I can't believe how swiftly you turned my life upside down. You were all consuming. You made my heart beat fast and flushed my cheeks the perfect shade of pink. Everything I did was with you in the forefront of my mind. It was like some strange sort of obsession came over me. You disrupted my sleep, had me checking the mirror frequently and feeling as though everyone who looked at me knew.
I fell hard and fast and you were all I could think about. I felt special at first. You chose me. You hung around, you wouldn't leave once you got attached. You clung to me. You couldn't breathe without me. I was your lifeline.
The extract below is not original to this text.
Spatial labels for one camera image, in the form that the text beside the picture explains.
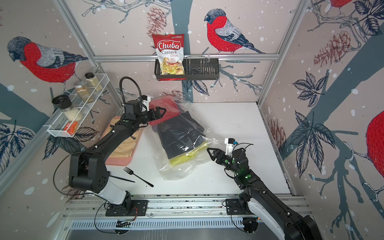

But you know what? I realized I didn't really like all the attention you were getting. The money I spent on you was outrageous. Ridiculous. Necessary, yes, but ridiculous. The way I looked at others around me, wondering, were you seeing them too? Were there others? I figured you had to be connected to one or more of the moms in AB's class. It made my stomach hurt. I began to question and doubt and withdraw into myself. I suddenly didn't feel so special. I was actually over it. I was over you. I was done cleaning, done doing laundry, all just for you. Because of you. I'm done being afraid to hug others because of what you might think. Or heavens knows, what you might do. I'm not really the high maintenance type and you are clearly are.
So, dear Lice, I am breaking up with you. It's not you, it's me. I'm just done. It was brief, and we gave it a shot. We aren't really meant for each other and I don't have the time or energy for this kind of relationship right now. I'm going to kindly ask you to refrain from contacting me, or any of my family members again. I've put restrictions in place, please honor them. I need my space.
Goodbye. Its time for a new lease on lice.